This exercise asks for a copy of each line in the records below with the word "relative" in it.
::: Information :::
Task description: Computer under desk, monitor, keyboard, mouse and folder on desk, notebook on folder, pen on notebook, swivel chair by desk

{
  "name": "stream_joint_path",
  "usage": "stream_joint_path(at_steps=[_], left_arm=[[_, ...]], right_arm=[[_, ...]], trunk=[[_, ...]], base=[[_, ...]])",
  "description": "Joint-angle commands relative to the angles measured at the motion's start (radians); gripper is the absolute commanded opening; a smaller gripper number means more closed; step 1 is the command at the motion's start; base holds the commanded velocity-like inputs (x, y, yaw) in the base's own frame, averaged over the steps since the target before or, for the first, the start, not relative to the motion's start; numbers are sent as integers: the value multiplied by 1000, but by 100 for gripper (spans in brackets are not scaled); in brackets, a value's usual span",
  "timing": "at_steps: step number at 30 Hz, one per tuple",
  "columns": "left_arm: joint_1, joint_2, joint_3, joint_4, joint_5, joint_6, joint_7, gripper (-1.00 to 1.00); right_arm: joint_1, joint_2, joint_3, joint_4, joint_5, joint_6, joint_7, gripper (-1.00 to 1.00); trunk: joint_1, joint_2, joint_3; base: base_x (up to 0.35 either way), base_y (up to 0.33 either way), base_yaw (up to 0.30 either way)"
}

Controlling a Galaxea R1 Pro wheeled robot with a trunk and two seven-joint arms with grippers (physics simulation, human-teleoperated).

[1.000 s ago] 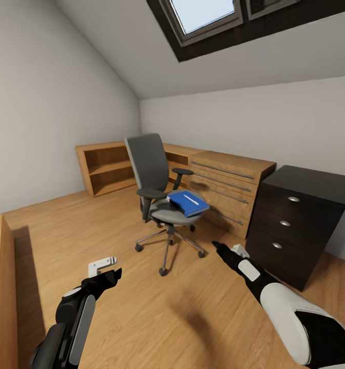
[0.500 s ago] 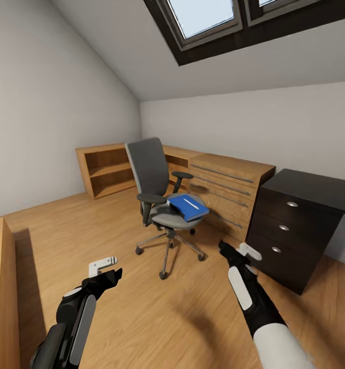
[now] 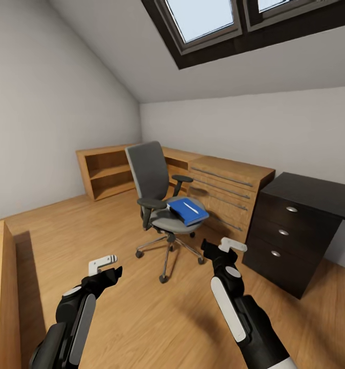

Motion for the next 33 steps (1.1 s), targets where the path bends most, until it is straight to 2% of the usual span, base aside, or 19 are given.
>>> stream_joint_path(at_steps=[1, 9, 17, 33], left_arm=[[-1, -1, 0, -4, 11, 5, 9, 100], [-1, -2, -2, -8, 11, 7, 26, 100], [-1, -13, -2, -8, 11, 7, 35, 100], [-1, -16, 0, -8, 11, 8, 35, 100]], right_arm=[[3, -1, 2, -3, -6, 5, -7, 100], [21, 0, 5, -23, -6, 1, -7, 100], [34, 0, 6, -23, -7, -38, -5, 100], [36, 0, 6, -21, -10, -48, 0, 100]], trunk=[[-4, 7, 2], [-35, 63, 28], [-65, 119, 57], [-127, 231, 108]], base=[[0, 0, 0], [0, 0, -8], [-36, 0, -199], [-267, 104, -285]])
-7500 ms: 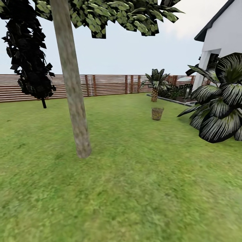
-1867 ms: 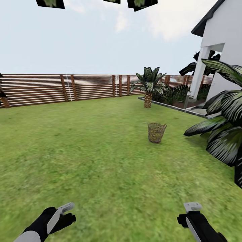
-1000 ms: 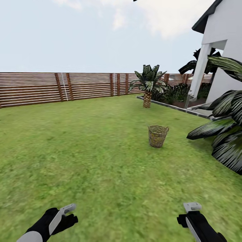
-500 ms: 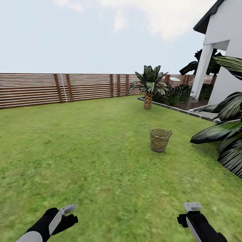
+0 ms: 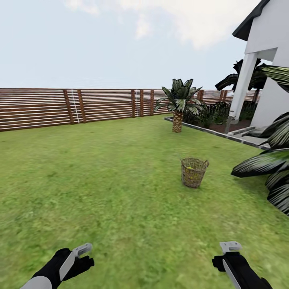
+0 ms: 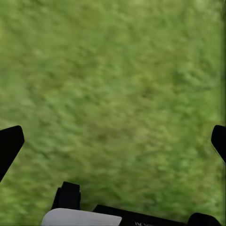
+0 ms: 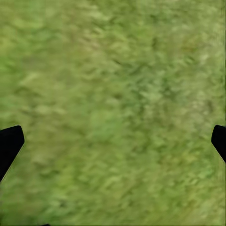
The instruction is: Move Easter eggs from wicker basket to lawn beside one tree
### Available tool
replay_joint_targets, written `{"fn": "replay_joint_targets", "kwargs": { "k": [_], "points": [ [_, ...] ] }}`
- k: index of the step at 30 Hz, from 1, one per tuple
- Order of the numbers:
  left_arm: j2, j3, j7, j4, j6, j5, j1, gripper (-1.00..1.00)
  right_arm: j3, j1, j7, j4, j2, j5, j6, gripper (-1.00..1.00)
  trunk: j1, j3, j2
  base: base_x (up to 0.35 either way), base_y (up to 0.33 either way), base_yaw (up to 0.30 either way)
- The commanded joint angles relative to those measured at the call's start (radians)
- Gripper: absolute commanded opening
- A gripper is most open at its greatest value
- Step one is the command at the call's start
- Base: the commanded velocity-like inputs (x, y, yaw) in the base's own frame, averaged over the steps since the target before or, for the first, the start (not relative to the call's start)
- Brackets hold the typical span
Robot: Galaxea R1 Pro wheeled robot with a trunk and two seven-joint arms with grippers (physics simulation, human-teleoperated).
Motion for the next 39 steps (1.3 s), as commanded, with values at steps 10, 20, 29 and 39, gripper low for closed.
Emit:
{"fn": "replay_joint_targets", "kwargs": {
  "k": [10, 20, 29, 39],
  "points": [
    [-0.002, 0.005, 0.001, -0.002, 0.006, 0.006, 0.0, 1.0, 0.001, 0.0, -0.003, -0.001, -0.001, -0.001, 0.005, 1.0, 0.001, -0.001, -0.001, 0.331, 0.0, 0.0],
    [-0.004, 0.005, 0.001, -0.002, 0.006, 0.006, 0.0, 1.0, 0.001, 0.0, -0.003, -0.002, -0.001, -0.002, 0.004, 1.0, 0.001, -0.001, -0.001, 0.331, 0.0, 0.0],
    [-0.007, 0.002, -0.008, -0.007, -0.012, 0.008, 0.002, 1.0, -0.039, 0.0, 0.019, 0.012, -0.024, -0.003, -0.013, 1.0, 0.001, -0.001, -0.001, 0.221, 0.0, 0.0],
    [-0.044, 0.004, -0.009, -0.007, -0.068, 0.006, 0.003, 1.0, -0.032, 0.0, 0.005, 0.014, -0.035, -0.013, -0.031, 1.0, 0.001, -0.001, -0.001, 0.102, 0.0, 0.0]
  ]
}}
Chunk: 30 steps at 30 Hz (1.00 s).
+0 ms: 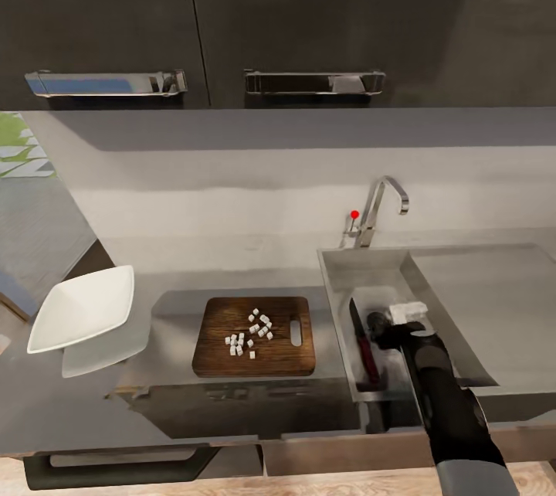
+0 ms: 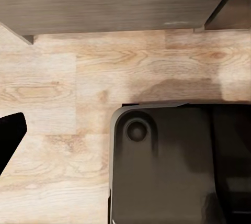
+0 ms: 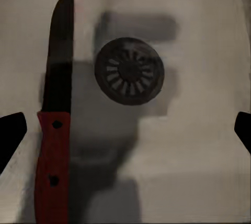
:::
| Written reply |
  "description": "Joint-angle commands relative to the angles measured at the motion's start (radians); gripper is the absolute commanded opening; a smaller gripper number means more closed; step 1 is the command at the motion's start; base holds the commanded velocity-like inputs (x, y, yaw) in the base's own frame, averaged over the steps since the target before or, for the first, the start, not relative to the motion's start; numbers are sent as integers: the value multiplied by 1000, but by 100 for gripper (spans in brackets are not scaled); in brackets, a value's usual span",
- The commanded joint angles relative to those measured at the call's start (radians)
- Base: the commanded velocity-like inputs (x, y, yaw) in the base's own frame, averaged over the steps since the target before or, for the first, the start (not relative to the call's start)

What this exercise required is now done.